Segment Start: Available data

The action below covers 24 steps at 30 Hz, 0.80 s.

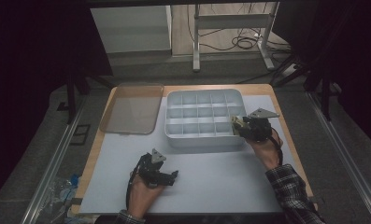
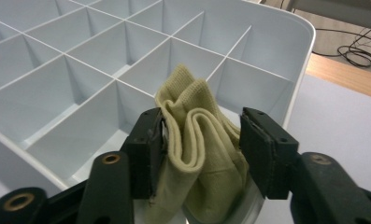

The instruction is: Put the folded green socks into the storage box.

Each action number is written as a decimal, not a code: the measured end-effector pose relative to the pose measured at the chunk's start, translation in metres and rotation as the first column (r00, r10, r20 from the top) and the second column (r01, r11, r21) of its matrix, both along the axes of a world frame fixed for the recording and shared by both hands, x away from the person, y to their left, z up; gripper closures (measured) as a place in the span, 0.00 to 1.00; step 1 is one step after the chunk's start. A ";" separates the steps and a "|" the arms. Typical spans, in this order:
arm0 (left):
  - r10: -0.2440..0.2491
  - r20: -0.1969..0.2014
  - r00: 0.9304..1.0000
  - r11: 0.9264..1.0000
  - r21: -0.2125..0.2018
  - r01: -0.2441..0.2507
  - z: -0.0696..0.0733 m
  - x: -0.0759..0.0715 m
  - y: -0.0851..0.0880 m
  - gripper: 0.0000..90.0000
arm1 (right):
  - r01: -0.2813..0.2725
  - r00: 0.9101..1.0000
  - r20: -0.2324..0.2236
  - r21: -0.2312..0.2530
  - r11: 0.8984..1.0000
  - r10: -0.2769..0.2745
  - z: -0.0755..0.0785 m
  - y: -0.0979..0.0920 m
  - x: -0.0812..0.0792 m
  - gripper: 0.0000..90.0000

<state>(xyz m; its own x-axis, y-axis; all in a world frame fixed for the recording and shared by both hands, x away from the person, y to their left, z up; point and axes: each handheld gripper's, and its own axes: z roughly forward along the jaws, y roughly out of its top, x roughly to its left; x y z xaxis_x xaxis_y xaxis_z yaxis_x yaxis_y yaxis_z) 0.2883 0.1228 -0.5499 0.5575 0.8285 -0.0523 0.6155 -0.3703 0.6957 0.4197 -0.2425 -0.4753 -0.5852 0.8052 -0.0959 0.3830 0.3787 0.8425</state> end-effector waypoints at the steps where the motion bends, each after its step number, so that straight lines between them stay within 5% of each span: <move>1: 0.000 0.000 1.000 1.000 0.000 0.000 0.000 0.000 0.000 0.03 | -0.001 1.000 0.001 0.002 1.000 0.001 0.001 0.001 0.000 0.52; 12: 0.000 0.000 1.000 1.000 -0.001 0.000 0.000 0.000 0.000 0.03 | -0.019 1.000 0.000 -0.019 1.000 0.019 0.004 0.016 0.012 0.51; 18: 0.000 0.000 1.000 1.000 -0.001 0.000 0.000 0.000 0.000 0.03 | -0.021 1.000 -0.013 -0.043 0.999 0.020 0.004 0.021 0.016 0.81; 24: 0.000 0.000 1.000 1.000 -0.001 0.000 0.000 0.000 0.000 0.03 | -0.013 1.000 -0.025 -0.048 0.999 0.012 0.004 0.014 0.013 0.87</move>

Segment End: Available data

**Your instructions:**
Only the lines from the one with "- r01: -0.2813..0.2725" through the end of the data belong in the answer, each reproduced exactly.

**Output of the exercise:**
  - r01: -0.2813..0.2725
  - r00: 0.9101..1.0000
  - r20: -0.2324..0.2236
  - r21: -0.2312..0.2530
  - r11: 0.8984..1.0000
  - r10: -0.2769..0.2745
  - z: -0.0755..0.0785 m
  - y: -0.0979..0.0920 m
  - x: -0.0812..0.0792 m
  - gripper: 0.0000..90.0000

<state>(xyz m; its own x-axis, y-axis; all in a world frame fixed for the recording and shared by both hands, x away from the person, y to their left, z up; point and axes: each handheld gripper's, and its own axes: z roughly forward along the jaws, y roughly out of its top, x roughly to its left; x y z xaxis_x xaxis_y xaxis_z yaxis_x yaxis_y yaxis_z) 0.2883 0.1228 -0.5499 0.5575 0.8285 -0.0523 0.6155 -0.3703 0.6957 0.4197 -0.2425 -0.4753 -0.5852 0.8052 -0.0959 0.3830 0.3787 0.8425</state> end-effector waypoints at the steps where the motion bends, each after its step number, so that straight lines between them stay within 5% of each span: <move>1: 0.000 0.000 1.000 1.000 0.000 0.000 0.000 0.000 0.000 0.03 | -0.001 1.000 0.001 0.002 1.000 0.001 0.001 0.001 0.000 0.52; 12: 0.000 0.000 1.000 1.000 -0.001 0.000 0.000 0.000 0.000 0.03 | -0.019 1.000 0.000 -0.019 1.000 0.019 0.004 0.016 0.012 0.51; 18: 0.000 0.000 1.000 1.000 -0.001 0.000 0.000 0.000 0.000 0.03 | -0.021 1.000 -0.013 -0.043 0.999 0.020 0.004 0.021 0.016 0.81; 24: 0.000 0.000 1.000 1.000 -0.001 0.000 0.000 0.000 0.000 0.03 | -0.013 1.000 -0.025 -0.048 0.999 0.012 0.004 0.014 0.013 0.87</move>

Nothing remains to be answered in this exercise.